Band of brothers

Monday 22nd October 2007, 12:00AM BST.

They were barely in their 20s in 1943 when their flotilla was torpedoed with the loss of hundreds of lives. To mark tomorrow’s anniversary of the ships’ sinking, Shaun Shackleton talked to some of the survivors of HMS Charybdis and HMS Limbourne. Pictures by Zoe Ash THEY were settled in the lounge of La Villette Hotel, chatting and laughing happily as only old wartime shipmates can, the sun streaming in through the windows.

There was handshaking and no small amount of ribbing.

It was a far cry from the scene 64 years ago on the pitch-black night of 23 October, when these men were fighting for their lives in the chill waters of the Channel after their ships, HMS Charybdis and HMS Limbourne, had been torpedoed by German E-boats.

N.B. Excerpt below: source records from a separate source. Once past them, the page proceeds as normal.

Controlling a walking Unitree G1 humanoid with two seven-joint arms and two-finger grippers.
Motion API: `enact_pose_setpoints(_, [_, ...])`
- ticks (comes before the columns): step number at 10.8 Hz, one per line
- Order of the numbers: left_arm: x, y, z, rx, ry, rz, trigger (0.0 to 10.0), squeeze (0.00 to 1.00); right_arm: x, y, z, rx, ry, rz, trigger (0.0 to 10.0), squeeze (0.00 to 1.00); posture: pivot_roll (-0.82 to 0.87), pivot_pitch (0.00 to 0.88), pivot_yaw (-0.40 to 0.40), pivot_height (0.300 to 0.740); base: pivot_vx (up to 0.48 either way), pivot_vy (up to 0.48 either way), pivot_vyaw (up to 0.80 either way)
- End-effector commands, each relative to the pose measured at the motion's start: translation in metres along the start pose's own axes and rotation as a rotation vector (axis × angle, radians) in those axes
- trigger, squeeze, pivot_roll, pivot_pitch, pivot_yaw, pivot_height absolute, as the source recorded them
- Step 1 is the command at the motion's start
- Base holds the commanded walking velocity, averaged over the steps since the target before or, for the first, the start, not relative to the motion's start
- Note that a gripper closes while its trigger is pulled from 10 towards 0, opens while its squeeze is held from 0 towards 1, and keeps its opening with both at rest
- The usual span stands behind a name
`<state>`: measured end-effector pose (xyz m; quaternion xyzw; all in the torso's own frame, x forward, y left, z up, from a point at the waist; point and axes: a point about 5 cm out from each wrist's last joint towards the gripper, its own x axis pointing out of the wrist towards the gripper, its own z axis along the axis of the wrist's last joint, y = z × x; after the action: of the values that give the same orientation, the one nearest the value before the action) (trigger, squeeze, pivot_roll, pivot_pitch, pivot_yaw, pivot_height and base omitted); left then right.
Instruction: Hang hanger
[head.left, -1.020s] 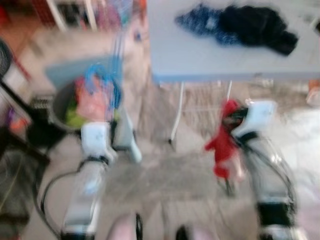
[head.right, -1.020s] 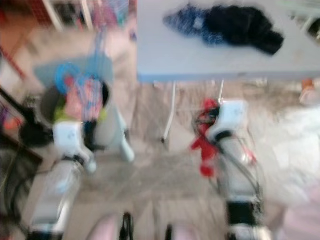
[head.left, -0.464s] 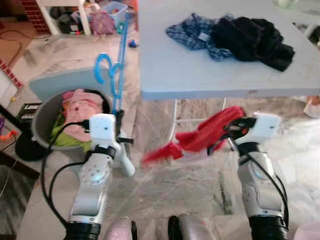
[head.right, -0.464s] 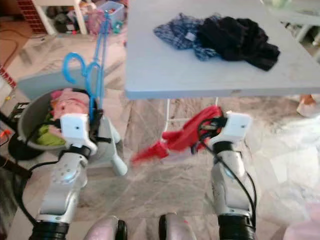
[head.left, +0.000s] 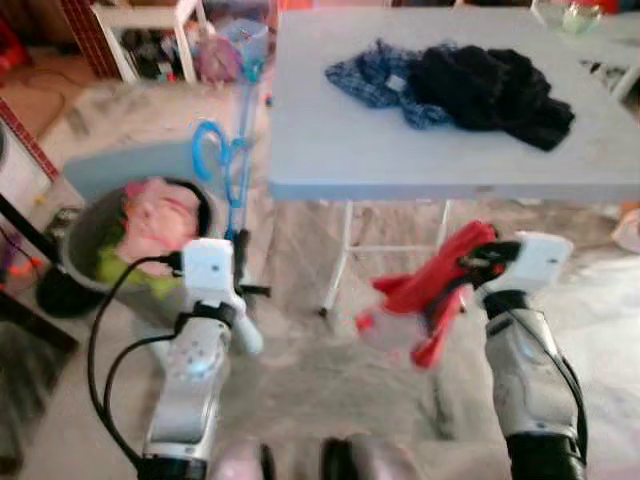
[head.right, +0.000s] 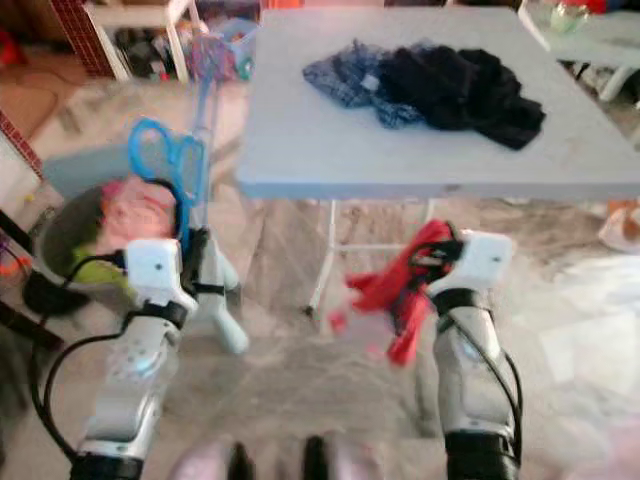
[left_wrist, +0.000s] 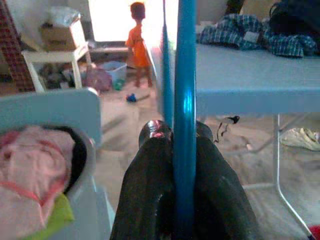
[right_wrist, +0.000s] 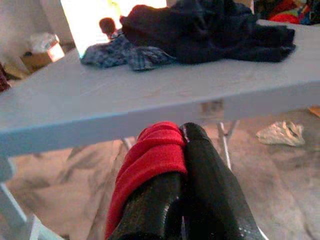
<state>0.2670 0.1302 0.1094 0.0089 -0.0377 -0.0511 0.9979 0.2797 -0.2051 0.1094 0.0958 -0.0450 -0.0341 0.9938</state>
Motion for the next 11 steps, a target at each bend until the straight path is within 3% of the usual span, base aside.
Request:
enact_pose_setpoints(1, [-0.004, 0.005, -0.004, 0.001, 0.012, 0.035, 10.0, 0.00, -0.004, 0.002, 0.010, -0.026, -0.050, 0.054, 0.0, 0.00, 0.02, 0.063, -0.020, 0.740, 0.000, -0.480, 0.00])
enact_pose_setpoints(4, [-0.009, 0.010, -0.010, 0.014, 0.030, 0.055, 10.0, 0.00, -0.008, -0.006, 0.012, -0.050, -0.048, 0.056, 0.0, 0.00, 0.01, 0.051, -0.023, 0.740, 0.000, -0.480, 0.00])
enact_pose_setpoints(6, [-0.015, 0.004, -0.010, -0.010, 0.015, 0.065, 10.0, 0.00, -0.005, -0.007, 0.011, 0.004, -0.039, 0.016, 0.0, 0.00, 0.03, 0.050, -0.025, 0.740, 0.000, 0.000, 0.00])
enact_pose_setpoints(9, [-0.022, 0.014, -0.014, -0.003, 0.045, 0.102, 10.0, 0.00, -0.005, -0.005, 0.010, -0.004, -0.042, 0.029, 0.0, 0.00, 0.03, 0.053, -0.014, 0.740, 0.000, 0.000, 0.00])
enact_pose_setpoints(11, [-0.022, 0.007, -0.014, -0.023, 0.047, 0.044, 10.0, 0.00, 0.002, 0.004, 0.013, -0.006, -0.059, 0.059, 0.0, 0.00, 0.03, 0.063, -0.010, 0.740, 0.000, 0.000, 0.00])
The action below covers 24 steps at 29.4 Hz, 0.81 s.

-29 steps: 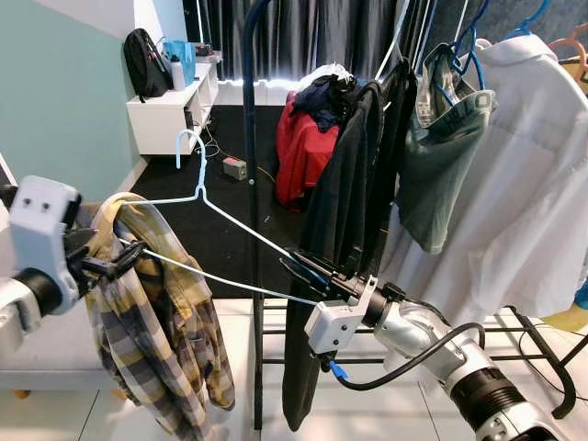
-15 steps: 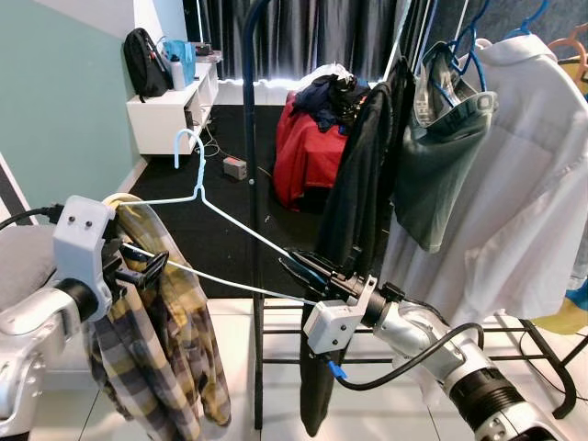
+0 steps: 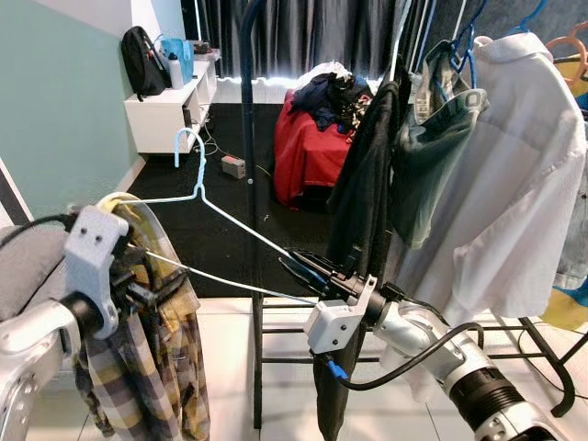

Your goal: Hang hanger

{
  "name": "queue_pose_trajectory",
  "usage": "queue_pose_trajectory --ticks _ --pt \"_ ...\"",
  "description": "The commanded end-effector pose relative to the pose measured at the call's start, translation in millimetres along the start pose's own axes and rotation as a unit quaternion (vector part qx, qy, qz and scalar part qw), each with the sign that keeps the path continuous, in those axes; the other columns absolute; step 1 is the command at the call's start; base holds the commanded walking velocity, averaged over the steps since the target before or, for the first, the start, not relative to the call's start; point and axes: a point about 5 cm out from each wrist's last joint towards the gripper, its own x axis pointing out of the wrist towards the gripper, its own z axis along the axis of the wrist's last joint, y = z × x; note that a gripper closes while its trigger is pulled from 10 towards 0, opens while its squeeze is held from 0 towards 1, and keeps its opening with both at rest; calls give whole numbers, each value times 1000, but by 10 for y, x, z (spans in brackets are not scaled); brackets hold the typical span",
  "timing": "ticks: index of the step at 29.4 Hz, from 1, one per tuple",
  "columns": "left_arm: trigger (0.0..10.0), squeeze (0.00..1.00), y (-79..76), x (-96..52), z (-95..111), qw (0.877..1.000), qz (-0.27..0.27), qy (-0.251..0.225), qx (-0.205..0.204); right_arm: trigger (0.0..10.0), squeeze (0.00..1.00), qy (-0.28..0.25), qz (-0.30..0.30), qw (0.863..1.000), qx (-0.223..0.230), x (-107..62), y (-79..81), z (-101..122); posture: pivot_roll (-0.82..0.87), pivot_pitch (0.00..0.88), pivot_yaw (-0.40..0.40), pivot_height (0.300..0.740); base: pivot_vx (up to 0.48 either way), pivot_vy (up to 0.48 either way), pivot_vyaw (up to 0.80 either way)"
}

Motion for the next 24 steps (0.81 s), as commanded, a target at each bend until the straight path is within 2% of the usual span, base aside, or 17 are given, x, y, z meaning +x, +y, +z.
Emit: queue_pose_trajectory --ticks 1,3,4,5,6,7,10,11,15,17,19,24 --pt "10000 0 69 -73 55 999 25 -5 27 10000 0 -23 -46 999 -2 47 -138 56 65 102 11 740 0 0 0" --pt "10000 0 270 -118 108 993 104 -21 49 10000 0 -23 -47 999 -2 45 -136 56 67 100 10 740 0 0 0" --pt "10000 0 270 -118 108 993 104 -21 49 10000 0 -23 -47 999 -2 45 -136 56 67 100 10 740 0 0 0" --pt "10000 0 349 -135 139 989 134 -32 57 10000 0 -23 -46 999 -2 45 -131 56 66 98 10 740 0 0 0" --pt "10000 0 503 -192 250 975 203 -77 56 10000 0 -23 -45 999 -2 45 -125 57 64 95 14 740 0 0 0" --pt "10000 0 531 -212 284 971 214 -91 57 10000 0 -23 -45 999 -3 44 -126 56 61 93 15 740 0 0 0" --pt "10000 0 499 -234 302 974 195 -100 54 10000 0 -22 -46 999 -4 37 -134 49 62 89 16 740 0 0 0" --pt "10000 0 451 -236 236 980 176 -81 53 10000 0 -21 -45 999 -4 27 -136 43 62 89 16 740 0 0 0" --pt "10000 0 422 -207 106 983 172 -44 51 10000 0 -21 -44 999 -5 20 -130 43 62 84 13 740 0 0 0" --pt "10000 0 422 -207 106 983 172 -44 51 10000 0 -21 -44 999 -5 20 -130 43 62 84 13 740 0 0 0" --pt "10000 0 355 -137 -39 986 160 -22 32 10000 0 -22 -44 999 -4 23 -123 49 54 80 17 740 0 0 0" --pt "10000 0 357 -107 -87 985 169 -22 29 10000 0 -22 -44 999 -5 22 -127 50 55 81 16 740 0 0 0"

Back in Guernsey for the anniversary of the event and to commemorate their shipmates were George Brown, 81, and Neil Wood, 83, both from HMS Limbourne, and Jim Duckworth, 86, John Eskdale, 83, Gerald Evans, 83 and Bill Hustler, 88, of HMS Charybdis.

‘In that week we’d just come from the Med and the Charybdis was awaiting to go into dry dock,’ said Jim, who was seaman petty officer and whose action station was the port pom-pom, or anti-aircraft machine gun. ‘Then we were ordered to go out into the flotilla.’

The flotilla was Force 28 and the mission was Operation Tunnel, made up of Charybdis and the destroyers, Grenville, Rocket, Limbourne, Talybont, Wensleydale and Stevenstone.

Their job was to carry out reconnaissance sweeps of German coastal traffic, both naval and commercial, between Ushant and Cherbourg.

‘We’d never done this work together,’ said Neil, who was a radio operator.

‘This was the first time it had been with a big ship. The Charybdis had just come back for some well-earned leave and because it was spare, they put it in the group.’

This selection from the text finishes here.